Live and Learn… The Cost of Industry Standard Data Models

In a previous life I pushed for the development of industry data models at my employer… a large data warehousing company. The company was not interested so I left, started running a consulting firm, built a comprehensive Telco Data Model, and sold it to my ex-employer. It was the first of what is now a suite of industry-standard models offered by the firm.

Over time I have become less-enamoured of these industry models. First, 15 years ago, I became concerned that too many IT Enterprise Data Modelers were trying to force their companies to all speak the same enterprise langauge. I spoke at conferences suggesting that an Enterprise Model was a canonical model… a Rosetta stone… that let all of the specific dialects of the enterprise: marketing-speak, and finance-speak, and manufacturing-speak be integrated and translated. It was not meant to be spoken. I said that the Enterprise Data Model was like Esperanto… the best language ever invented… but that no one needed to speak it as English, Urdu, and Cantonese work just fine.

But as time has gone on the dialects in any given Enterprise have lost some of their uniqueness and there is a larger common dictionary available. This is in part the result of data warehousing… which provides a common tongue. And in part the result of MDM, which seeks to define a dictionary and grammar for the Enterprise. But I think that it is just the widespread use of a single relational paradigm more than anything else that provided a relational grammar to standardize how we describe Enterprise data. The result is more that each company has formed their own unique Enterprise language and the departmental dialects have softened.

So we were both a little right and wrong 15 years ago. The Enterprise modellers were right to believe that a universal Enterprise language would be a good thing. I was maybe correct in believing that no language should be imposed.

What has this to do with standard data models? First,  a standard model imposes an outside language on your corporation. The nouns and verbs map to the business… but the sound feels a little foreign and there is a learning curve to get there… it has the uncomfortable feel of being a Bostonian in Atlanta or of being a Yankee in Australia… each speaks English but there is something different going on that requires extra thought and concentration.

But the real issue is the hidden cost to your BI eco-system. When you ETL data from your source systems… systems in your unique Enterprise dialect… into the “standard” dialect more than a little effort is required.

I recently participated in a discussion with a company who had just requested bids for an end-to-end data warehouse/business intelligence re-development. They said that the bids for services: no hardware or software… bunched into three categories based on the fixed price bid.

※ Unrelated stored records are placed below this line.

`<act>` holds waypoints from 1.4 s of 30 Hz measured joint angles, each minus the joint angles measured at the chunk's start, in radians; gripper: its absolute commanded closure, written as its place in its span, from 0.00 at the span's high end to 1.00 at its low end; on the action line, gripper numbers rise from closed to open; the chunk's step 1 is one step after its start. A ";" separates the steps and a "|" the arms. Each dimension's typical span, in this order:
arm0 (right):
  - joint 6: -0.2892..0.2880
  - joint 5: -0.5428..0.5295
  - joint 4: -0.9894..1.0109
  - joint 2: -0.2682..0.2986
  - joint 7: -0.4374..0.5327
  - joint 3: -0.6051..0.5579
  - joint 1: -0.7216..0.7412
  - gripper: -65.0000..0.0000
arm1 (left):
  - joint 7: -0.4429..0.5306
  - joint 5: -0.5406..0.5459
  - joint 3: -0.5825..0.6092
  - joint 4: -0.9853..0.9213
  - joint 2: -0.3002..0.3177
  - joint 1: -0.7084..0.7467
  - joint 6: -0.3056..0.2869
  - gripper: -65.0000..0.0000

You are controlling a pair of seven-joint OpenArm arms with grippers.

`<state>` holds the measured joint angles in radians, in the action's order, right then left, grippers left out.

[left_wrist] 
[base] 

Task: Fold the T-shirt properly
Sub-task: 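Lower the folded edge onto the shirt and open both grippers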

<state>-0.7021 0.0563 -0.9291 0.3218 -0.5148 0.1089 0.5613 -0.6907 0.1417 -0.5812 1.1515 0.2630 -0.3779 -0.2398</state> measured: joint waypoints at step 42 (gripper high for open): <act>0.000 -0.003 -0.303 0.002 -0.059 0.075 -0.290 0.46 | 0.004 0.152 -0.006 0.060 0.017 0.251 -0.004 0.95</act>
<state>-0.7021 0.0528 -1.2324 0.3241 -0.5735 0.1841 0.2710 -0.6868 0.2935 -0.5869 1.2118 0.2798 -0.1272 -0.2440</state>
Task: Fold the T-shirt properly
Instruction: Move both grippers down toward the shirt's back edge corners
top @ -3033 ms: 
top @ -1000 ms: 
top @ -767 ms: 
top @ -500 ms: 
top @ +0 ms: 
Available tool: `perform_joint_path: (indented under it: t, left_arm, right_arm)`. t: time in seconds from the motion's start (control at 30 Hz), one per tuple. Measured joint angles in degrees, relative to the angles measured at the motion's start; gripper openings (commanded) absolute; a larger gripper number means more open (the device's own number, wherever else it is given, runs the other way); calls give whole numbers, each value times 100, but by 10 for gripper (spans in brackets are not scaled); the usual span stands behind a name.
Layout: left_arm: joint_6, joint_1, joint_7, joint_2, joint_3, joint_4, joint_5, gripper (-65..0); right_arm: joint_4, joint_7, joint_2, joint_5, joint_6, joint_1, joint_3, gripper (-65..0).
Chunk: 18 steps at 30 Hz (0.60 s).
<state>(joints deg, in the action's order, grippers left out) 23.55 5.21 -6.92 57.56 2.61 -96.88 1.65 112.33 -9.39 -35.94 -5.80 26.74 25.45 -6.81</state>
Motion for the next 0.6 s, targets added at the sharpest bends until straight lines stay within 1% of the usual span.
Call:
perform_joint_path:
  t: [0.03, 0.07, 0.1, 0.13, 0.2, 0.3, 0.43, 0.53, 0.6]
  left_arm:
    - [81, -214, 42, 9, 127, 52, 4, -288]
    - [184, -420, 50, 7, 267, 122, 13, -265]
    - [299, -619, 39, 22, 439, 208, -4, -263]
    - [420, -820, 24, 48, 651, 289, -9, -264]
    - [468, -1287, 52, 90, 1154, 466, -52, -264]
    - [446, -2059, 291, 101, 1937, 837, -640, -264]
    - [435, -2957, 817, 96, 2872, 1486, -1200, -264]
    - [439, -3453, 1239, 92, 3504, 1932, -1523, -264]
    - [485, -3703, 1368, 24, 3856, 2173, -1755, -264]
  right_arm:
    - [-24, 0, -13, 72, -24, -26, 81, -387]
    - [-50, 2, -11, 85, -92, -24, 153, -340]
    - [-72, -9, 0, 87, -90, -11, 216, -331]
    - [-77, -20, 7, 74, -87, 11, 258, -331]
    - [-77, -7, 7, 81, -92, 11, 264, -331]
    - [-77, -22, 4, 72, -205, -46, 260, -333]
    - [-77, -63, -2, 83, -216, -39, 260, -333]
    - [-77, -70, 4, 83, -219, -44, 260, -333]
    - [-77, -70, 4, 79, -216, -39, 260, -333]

At one end were two companies who offered industry standard data models. You could probably guess who they are. In the middle was a company that offered two pre-defined data mart data models in support of a very specific application requirement. At the other end was three companies who offered no data models… but would build them as part of the service. The bids within each group were remarkably similar.

Who was the least expensive? The firms who bid no data model were about 50% less expensive than the bidder who offered two standard models. The firms who bid no data models were about 1/2 the cost of the firms who offered standard data models.

What would explain this? It is the ETL costs associated with mapping and translating the unique Enterprise language of this company to the offered standard that make the difference. Fitting your companies data dictionary into the dictionary from another dialect within the same industry in an expensive proposition… it cost twice as much to develop into a standard data model… besides the human costs of having to learn the new dialect.

Sometimes my current employer is under-rated due to the lack of industry-standard models. But I’m no longer so sure that these are a good thing. Now may be the time to rethink.

I would like to acknowledge the article by Margy Ross at Kimball University (see http://www.informationweek.com/news/227400287) for starting my personal rethink on this topic.